I have a process that is running multi threaded.
Process has a thread safe collection of items to process.
Each thread processes items from the collection in a loop.
Each item in the list is sent to a stored procedure by the thread to insert data into 3 tables in a transaction (in sql). If one insert fails, all three fails. Note that the scope of transaction is per item.
The inserts are pretty simple, just inserting one row (foreign key related) into each table, with identity seeds. There is no read, just insert and then move on to the next item.
If I have multiple threads trying to process their own items each trying to insert into the same set of tables, will this create deadlocks, timeouts, or any other problems due to transaction locks?

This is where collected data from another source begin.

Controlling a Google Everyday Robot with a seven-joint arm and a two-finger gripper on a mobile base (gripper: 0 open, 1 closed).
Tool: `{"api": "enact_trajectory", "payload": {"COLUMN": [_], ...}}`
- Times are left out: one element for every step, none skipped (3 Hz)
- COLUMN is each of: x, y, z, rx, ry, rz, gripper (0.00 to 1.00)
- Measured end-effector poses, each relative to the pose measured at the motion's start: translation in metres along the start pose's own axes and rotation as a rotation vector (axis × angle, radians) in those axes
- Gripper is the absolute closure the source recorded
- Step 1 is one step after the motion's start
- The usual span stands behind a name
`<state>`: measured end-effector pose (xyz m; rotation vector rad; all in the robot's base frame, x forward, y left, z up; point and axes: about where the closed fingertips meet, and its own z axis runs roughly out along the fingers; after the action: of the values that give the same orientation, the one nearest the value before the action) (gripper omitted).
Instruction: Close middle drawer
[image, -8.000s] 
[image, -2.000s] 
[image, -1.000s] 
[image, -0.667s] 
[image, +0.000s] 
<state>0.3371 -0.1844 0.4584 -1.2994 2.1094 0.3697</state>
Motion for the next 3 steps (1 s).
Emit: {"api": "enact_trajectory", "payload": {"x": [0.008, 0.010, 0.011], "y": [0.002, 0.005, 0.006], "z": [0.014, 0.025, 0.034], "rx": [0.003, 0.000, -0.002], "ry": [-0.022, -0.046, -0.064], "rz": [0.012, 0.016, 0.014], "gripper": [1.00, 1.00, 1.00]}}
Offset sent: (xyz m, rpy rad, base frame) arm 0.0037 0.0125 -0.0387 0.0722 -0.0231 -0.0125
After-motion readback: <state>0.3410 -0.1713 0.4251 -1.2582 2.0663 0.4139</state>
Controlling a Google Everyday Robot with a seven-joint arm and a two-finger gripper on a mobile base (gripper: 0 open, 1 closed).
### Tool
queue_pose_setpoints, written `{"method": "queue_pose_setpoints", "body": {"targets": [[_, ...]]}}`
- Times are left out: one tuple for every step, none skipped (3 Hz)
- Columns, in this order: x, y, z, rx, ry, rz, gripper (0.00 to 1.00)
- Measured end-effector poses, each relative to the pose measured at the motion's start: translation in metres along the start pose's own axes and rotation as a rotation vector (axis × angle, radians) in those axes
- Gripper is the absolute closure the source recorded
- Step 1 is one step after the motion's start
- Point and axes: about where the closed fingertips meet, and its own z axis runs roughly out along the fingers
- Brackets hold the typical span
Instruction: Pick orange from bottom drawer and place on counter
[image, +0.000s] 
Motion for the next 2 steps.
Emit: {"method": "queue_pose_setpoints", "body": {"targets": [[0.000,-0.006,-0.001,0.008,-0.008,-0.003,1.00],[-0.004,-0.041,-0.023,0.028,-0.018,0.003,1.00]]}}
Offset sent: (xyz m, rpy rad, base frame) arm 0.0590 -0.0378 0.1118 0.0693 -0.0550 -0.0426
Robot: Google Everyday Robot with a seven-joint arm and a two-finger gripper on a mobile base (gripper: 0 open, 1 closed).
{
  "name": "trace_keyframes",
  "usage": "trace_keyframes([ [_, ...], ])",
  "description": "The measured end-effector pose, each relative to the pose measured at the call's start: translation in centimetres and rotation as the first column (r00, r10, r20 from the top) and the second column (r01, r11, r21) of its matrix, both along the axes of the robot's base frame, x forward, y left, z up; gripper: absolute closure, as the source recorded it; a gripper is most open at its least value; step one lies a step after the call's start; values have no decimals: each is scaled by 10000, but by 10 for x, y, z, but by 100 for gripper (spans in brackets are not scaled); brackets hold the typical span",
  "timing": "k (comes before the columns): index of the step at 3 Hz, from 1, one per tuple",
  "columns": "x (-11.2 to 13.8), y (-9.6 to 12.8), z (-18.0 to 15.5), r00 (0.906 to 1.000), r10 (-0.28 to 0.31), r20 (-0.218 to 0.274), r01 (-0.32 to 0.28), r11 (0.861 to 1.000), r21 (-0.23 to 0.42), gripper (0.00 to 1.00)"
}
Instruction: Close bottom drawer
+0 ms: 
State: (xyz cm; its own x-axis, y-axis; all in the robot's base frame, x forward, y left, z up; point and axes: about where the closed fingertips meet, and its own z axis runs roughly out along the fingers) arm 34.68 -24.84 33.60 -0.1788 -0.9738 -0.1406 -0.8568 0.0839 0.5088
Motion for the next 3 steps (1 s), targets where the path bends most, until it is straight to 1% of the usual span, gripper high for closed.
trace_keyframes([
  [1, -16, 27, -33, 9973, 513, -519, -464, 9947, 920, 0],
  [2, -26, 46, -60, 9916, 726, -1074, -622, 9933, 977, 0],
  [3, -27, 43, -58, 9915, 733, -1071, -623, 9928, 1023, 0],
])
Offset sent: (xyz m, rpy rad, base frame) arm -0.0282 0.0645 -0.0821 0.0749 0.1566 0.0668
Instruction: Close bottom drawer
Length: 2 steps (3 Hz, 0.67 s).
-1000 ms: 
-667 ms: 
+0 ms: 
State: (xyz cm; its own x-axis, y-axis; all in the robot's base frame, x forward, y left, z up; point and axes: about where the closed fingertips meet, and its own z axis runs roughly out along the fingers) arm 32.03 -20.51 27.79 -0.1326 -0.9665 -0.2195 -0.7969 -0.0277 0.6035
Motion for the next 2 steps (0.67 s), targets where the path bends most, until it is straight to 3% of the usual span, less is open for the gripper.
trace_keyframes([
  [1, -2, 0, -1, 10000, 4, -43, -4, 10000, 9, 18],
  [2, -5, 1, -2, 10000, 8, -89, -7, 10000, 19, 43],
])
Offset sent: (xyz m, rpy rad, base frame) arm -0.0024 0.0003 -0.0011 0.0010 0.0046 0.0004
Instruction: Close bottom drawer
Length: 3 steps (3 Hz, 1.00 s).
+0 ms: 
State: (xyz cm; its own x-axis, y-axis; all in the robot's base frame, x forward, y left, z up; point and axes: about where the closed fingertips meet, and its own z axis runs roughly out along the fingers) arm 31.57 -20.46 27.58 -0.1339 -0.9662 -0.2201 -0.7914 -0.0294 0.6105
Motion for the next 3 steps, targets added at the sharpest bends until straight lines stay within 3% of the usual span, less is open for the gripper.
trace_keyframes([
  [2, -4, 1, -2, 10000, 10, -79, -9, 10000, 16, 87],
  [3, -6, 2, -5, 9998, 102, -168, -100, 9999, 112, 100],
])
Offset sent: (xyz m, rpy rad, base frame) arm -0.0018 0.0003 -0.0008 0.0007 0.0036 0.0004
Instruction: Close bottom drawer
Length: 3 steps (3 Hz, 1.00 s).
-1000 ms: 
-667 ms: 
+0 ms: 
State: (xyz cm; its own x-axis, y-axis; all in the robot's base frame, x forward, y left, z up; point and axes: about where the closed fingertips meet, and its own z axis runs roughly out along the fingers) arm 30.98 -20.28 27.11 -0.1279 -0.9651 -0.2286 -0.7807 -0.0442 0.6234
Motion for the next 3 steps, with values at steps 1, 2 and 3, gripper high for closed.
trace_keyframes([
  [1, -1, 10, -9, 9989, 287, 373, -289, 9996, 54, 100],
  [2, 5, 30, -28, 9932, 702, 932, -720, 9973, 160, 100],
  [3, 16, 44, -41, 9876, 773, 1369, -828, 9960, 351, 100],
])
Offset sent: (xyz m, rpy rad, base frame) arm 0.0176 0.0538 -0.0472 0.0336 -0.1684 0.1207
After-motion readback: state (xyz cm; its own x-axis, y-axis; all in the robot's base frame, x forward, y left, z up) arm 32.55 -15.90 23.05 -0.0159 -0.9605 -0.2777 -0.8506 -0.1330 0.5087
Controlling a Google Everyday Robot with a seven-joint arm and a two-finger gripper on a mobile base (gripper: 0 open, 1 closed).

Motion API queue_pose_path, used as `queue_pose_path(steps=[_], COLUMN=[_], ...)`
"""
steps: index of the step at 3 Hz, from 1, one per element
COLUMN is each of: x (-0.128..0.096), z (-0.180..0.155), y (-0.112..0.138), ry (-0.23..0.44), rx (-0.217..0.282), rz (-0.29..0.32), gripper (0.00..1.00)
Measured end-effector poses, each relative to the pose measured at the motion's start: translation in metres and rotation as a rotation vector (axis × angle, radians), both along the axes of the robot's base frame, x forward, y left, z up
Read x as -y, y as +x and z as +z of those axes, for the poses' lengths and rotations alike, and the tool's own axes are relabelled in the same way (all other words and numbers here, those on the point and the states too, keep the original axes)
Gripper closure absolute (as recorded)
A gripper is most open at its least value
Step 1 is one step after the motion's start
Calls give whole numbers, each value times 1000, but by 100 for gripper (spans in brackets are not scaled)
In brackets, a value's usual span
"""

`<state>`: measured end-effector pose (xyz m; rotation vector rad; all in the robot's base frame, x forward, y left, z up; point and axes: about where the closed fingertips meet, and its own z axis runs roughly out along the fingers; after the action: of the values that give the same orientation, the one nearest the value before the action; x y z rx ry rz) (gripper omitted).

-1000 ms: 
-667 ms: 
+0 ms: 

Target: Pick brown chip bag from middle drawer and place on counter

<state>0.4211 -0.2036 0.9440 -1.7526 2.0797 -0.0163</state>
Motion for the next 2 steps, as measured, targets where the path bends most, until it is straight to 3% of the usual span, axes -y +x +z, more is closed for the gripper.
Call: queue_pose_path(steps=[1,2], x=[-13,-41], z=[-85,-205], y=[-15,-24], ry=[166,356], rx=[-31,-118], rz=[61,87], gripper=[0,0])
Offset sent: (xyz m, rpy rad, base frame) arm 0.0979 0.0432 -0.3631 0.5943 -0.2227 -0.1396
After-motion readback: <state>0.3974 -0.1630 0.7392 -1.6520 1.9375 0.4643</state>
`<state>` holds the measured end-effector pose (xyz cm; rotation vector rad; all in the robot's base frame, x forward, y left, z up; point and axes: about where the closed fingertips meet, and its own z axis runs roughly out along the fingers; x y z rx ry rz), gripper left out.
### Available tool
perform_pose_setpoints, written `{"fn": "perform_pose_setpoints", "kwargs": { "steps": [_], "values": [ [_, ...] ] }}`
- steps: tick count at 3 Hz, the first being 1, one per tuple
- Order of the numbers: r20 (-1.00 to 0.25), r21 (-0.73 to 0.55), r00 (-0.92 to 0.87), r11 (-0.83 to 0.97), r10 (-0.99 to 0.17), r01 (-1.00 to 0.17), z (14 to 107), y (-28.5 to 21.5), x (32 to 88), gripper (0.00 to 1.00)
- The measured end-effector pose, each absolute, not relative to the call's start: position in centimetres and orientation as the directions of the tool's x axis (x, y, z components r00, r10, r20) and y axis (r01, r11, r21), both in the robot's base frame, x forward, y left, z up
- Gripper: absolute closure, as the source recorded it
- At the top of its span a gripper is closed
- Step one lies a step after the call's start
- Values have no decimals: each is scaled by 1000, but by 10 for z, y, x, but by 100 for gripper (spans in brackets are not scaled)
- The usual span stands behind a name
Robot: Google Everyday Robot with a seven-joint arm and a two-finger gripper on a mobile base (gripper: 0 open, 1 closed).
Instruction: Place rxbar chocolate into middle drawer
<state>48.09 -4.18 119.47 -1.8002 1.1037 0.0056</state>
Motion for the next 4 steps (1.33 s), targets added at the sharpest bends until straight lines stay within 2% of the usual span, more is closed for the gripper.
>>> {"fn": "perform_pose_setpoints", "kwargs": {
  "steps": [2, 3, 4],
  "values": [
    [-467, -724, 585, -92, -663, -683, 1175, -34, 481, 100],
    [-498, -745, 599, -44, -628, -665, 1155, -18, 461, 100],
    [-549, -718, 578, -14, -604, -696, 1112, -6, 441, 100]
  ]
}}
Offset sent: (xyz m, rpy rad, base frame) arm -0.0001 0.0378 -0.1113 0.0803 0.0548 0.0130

I know I have to use one db connection per thread, i'm mainly concerned with the lock levels of tables in each transaction. When one thread is inserting rows into the 3 tables, will the other threads have to wait? There is no dependency of rows per table, except the auto identiy needs to be incremented. If it is a table level lock to increment the identity, then I suppose other threads will have to wait. The inserts may or may not be fast sometimes. If it is going to have to wait, does it make sense to do multithreading?
The objective for multithreading is to speed up the processing of items.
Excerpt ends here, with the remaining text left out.